The quality scorer and templates are designed for text-based language models (ChatGPT, Claude, Gemini, Llama, etc.) and the scoring dimensions — Role, Task, Format, Context, Constraints, Examples, Audience, Tone — are meaningful for that context. Image generation prompts follow a different grammar: subject, style, lighting, camera settings, mood, artist references, aspect ratio. The scorer will still run on image prompts and flag structural issues, but a score of 4/10 on a Midjourney prompt does not mean the image output will be poor. You can still use the editor to draft, refine, and save image prompts in your library, and the Share and Copy buttons work for any text content. The Templates and Optimize tabs are best used for language model tasks.
Inconsistency usually comes from underspecification — the prompt leaves room for the model to make different choices on each run. Fix it by locking down the ambiguous dimensions. If the length varies, add a word or sentence count: "Respond in exactly 5 bullet points, each 1–2 sentences." If the structure varies, provide a rigid template: "Always use this format: [Header] → [1-paragraph explanation] → [Code example if applicable]." If the tone varies, describe it explicitly: "Use formal, direct language — no casual asides or hedging phrases like 'it is worth noting'." If specific terminology is inconsistent, define it: "Always use the term 'feature flag' not 'feature toggle' or 'flag'." The more the model can fill in with its own judgment, the more the output will vary.

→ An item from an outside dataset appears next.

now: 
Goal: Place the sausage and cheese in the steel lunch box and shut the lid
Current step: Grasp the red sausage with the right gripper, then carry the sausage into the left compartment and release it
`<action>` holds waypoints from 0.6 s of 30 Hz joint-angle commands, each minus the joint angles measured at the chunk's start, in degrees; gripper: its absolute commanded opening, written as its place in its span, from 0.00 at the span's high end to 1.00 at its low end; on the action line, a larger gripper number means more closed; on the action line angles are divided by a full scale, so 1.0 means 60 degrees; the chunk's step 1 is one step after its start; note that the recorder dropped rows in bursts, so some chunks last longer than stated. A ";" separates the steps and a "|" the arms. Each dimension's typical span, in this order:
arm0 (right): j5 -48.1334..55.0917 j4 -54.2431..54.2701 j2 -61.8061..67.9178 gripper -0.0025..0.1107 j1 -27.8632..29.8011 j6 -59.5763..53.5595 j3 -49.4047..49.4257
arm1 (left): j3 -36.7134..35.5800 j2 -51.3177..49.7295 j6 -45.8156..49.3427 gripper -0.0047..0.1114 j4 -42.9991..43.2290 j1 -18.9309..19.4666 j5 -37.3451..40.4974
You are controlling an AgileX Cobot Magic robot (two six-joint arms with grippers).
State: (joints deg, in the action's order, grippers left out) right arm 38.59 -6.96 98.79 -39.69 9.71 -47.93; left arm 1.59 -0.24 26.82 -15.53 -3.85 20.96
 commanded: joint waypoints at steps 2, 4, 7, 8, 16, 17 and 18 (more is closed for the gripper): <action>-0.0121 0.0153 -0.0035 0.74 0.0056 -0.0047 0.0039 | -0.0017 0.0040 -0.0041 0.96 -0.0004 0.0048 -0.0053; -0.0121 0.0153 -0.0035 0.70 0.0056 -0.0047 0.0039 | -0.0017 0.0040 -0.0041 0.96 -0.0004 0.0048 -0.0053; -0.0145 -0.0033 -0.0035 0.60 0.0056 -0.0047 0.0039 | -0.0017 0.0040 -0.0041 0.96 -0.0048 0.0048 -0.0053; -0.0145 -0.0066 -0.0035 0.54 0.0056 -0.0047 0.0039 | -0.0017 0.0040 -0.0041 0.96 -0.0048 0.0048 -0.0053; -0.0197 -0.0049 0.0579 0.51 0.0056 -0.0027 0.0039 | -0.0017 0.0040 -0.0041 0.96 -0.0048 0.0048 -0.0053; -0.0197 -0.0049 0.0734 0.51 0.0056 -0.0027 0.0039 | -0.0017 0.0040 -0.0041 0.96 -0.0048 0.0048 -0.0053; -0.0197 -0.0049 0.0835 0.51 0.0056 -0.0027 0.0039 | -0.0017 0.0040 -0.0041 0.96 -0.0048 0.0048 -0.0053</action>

Reduce judgment by making every output element explicit.
All analysis runs entirely in your browser using JavaScript — no prompt content is sent to any server at any point. The quality scorer, anti-pattern detector, and model optimizer are all rule-based algorithms running client-side. Your prompts are stored only in your browser's localStorage when you explicitly click Save — that data lives on your device and is never transmitted. The Share feature encodes your prompt in the URL itself (Base64) rather than storing it server-side, so sharing is also zero-server. You can safely use this tool with confidential internal documents, proprietary business logic, sensitive API instructions, or any content you would not want to send to a third-party service.